> EXERCISE
The answer should consist of the full listing below, repeated exactly and free of pictures.

* * *

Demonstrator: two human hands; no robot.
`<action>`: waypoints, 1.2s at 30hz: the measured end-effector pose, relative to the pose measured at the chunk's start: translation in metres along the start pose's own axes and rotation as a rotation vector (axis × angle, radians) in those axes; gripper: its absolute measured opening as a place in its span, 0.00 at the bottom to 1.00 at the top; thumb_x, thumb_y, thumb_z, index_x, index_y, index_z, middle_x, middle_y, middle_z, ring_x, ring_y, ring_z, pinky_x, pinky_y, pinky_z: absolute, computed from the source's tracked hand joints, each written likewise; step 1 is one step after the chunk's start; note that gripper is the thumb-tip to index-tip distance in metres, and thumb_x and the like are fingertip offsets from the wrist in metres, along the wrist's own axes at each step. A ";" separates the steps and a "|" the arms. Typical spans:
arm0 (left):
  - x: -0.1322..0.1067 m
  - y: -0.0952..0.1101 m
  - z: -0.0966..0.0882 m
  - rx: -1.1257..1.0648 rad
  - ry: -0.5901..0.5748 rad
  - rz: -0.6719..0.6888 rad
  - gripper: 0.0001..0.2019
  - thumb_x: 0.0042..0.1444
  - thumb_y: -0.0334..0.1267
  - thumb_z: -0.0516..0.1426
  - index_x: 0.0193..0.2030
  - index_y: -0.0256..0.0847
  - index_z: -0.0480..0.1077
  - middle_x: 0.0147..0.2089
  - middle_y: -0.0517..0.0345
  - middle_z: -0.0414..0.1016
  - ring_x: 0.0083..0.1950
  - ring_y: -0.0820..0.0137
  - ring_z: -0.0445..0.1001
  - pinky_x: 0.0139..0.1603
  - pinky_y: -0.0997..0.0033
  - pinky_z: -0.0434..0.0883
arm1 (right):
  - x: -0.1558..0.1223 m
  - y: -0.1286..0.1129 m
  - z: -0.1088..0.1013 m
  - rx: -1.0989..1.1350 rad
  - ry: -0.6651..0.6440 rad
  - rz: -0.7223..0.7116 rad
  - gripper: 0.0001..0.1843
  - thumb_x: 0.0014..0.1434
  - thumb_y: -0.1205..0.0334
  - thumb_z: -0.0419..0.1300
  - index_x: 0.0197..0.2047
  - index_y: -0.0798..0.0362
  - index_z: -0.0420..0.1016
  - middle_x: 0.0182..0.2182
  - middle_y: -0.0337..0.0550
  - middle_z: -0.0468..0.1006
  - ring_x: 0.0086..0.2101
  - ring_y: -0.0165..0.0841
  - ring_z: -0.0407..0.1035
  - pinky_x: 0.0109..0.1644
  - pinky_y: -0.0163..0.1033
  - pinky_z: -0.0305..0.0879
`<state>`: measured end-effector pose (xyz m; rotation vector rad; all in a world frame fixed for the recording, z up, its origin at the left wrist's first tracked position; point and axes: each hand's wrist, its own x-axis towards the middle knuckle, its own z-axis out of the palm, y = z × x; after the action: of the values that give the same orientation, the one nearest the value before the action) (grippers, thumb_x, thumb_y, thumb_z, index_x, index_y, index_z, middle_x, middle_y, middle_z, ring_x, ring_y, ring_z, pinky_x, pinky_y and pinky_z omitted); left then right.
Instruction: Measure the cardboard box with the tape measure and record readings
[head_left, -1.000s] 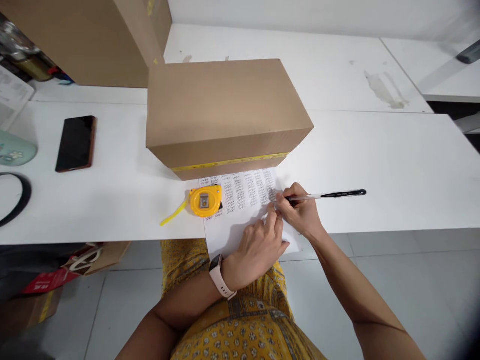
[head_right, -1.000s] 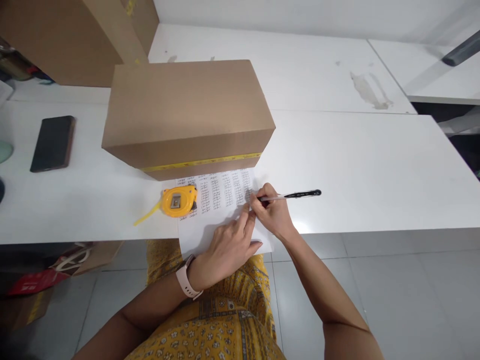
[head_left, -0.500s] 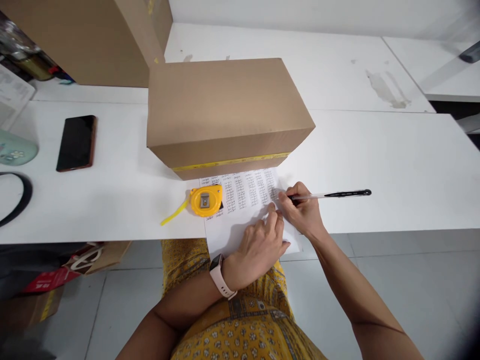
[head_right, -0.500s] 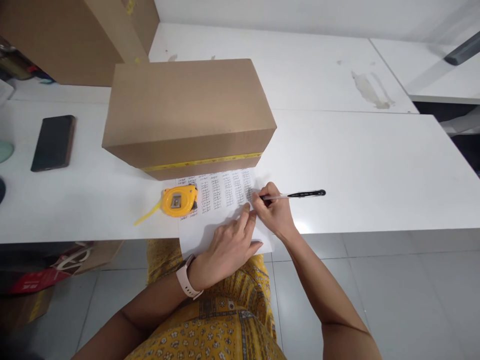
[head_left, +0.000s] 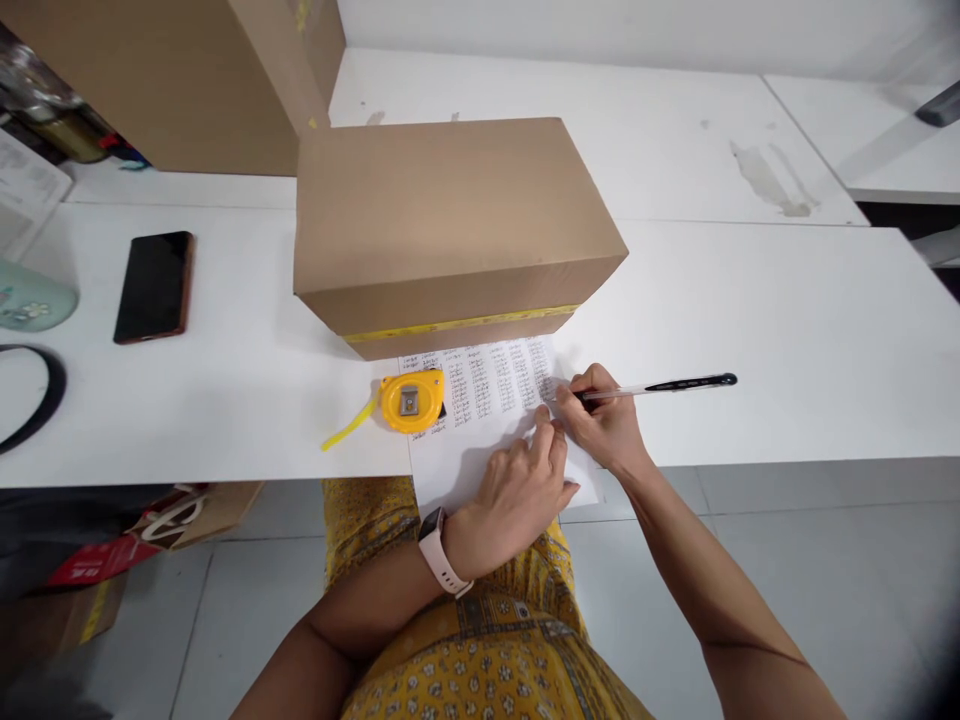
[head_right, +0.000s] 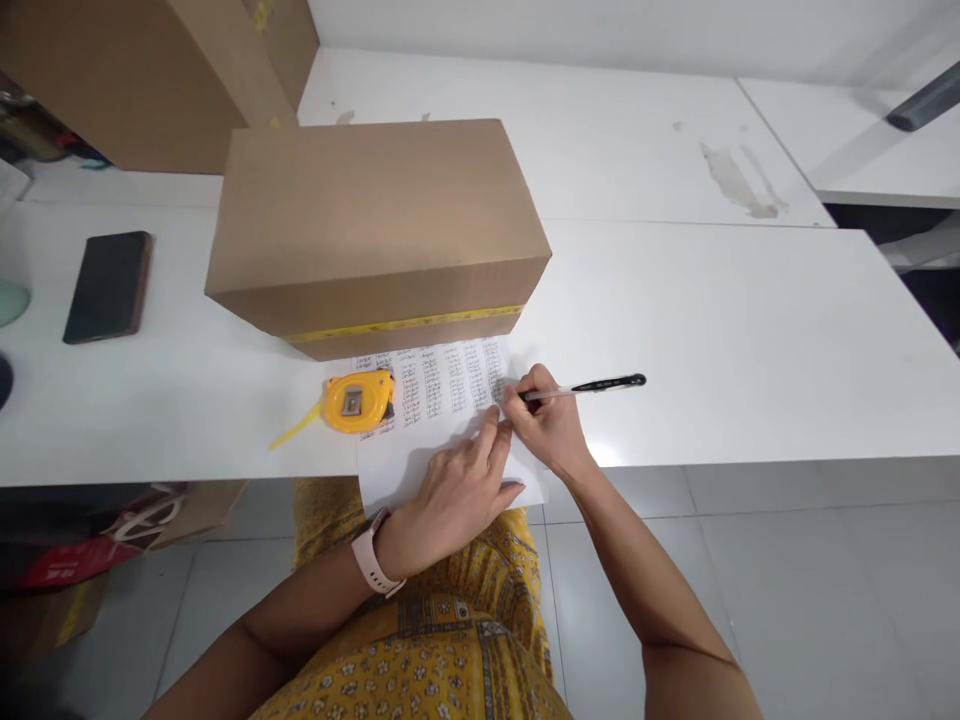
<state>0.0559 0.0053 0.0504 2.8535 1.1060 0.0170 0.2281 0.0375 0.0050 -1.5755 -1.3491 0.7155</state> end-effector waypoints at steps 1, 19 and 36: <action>0.000 0.000 -0.001 0.002 0.000 0.002 0.30 0.69 0.51 0.58 0.68 0.28 0.68 0.73 0.31 0.64 0.46 0.60 0.83 0.35 0.68 0.80 | 0.000 0.000 0.000 0.001 0.004 0.003 0.14 0.61 0.61 0.63 0.28 0.48 0.62 0.20 0.31 0.63 0.21 0.26 0.56 0.24 0.35 0.52; -0.001 0.001 -0.005 0.011 0.004 -0.003 0.27 0.70 0.50 0.57 0.67 0.31 0.70 0.73 0.33 0.63 0.47 0.59 0.82 0.35 0.67 0.80 | 0.001 -0.006 0.000 -0.016 0.027 0.046 0.15 0.59 0.61 0.64 0.27 0.47 0.61 0.18 0.30 0.62 0.20 0.27 0.55 0.24 0.35 0.52; 0.000 0.000 -0.003 0.012 0.014 -0.003 0.28 0.69 0.50 0.58 0.66 0.30 0.70 0.73 0.32 0.64 0.46 0.60 0.82 0.35 0.68 0.80 | 0.002 -0.007 0.000 -0.010 0.014 0.046 0.14 0.58 0.62 0.63 0.27 0.48 0.60 0.18 0.31 0.63 0.20 0.26 0.56 0.24 0.35 0.52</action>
<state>0.0558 0.0050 0.0534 2.8664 1.1171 0.0311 0.2254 0.0390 0.0115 -1.6213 -1.3117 0.7249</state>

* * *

> WRITTEN ANSWER
Demonstrator: two human hands; no robot.
`<action>`: waypoints, 1.2s at 30hz: the measured end-effector pose, relative to the pose measured at the chunk's start: translation in metres along the start pose's own axes and rotation as a rotation vector (axis × angle, radians) in those axes; gripper: its absolute measured opening as a place in its span, 0.00 at the bottom to 1.00 at the top; thumb_x, thumb_y, thumb_z, index_x, index_y, index_z, middle_x, middle_y, middle_z, ring_x, ring_y, ring_z, pinky_x, pinky_y, pinky_z: absolute, computed from the source's tracked hand joints, each written likewise; step 1 is one step after the chunk's start; note that gripper is the thumb-tip to index-tip distance in metres, and thumb_x and the like are fingertip offsets from the wrist in metres, along the wrist's own axes at each step. A ";" separates the steps and a "|" the arms. Typical spans:
arm0 (left):
  - x: -0.1322..0.1067 m
  - y: -0.0952..0.1101 m
  - z: -0.0966..0.0882 m
  - rx: -1.1257..1.0648 rad
  - ry: -0.5901..0.5748 rad
  - rz: -0.6719..0.6888 rad
  - gripper: 0.0001..0.2019
  - thumb_x: 0.0042..0.1444
  - thumb_y: -0.0334..0.1267
  - thumb_z: -0.0516..0.1426
  - index_x: 0.0193..0.2030
  - index_y: -0.0256..0.0847
  - index_z: -0.0480..0.1077
  - middle_x: 0.0147..0.2089
  - middle_y: -0.0517..0.0345
  - middle_z: -0.0414..0.1016
  - ring_x: 0.0083..0.1950
  - ring_y: -0.0820..0.0137
  - ring_z: -0.0445..0.1001
  - pinky_x: 0.0139..0.1603
  - pinky_y: -0.0997..0.0033
  - pinky_z: -0.0434..0.0883
arm1 (right):
  - x: -0.1558..0.1223 m
  - y: -0.1286..0.1129 m
  - z: -0.1088..0.1013 m
  - rx: -1.0989..1.1350 rad
  - ry: -0.6651..0.6440 rad
  - rz: -0.7223..0.7116 rad
  - gripper: 0.0001..0.1843
  - thumb_x: 0.0014..0.1434
  - thumb_y: -0.1205..0.0334
  - thumb_z: -0.0419..0.1300
  - index_x: 0.0197..0.2047
  - index_y: -0.0798..0.0362
  - index_z: -0.0420..0.1016
  - middle_x: 0.0182..0.2182
  - middle_y: -0.0337..0.0550
  - middle_z: -0.0468..0.1006
  - ring_x: 0.0086..0.2101
  - ring_y: -0.0165..0.0841
  - ring_z: -0.0407..0.1035
  - pinky_x: 0.0109..0.1644
  - pinky_y: -0.0163..0.1033
  - pinky_z: -0.0305..0.0879
`<state>`: measured end-effector pose (xyz m; rotation vector rad; all in a world frame fixed for the recording, z up, its origin at the left wrist's first tracked position; point and axes: each hand's wrist, its own x-axis towards the middle knuckle, its own z-axis out of the palm, y = z × x; after the action: of the values that give the same orientation, the one nearest the value before the action) (grippers, thumb_x, thumb_y, thumb_z, index_x, index_y, index_z, middle_x, middle_y, middle_z, ring_x, ring_y, ring_z, pinky_x, pinky_y and pinky_z omitted); left then right.
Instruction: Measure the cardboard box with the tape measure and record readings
[head_left, -1.000s] 
[head_right, -1.000s] 
[head_left, -0.500s] 
[head_right, -0.500s] 
[head_left, +0.000s] 
[head_right, +0.000s] 
<state>0.0559 0.0053 0.0504 2.8535 1.1060 0.0170 0.2281 0.0375 0.0050 -1.5755 -1.3491 0.7155</state> end-effector waypoints at steps 1, 19 and 36: <action>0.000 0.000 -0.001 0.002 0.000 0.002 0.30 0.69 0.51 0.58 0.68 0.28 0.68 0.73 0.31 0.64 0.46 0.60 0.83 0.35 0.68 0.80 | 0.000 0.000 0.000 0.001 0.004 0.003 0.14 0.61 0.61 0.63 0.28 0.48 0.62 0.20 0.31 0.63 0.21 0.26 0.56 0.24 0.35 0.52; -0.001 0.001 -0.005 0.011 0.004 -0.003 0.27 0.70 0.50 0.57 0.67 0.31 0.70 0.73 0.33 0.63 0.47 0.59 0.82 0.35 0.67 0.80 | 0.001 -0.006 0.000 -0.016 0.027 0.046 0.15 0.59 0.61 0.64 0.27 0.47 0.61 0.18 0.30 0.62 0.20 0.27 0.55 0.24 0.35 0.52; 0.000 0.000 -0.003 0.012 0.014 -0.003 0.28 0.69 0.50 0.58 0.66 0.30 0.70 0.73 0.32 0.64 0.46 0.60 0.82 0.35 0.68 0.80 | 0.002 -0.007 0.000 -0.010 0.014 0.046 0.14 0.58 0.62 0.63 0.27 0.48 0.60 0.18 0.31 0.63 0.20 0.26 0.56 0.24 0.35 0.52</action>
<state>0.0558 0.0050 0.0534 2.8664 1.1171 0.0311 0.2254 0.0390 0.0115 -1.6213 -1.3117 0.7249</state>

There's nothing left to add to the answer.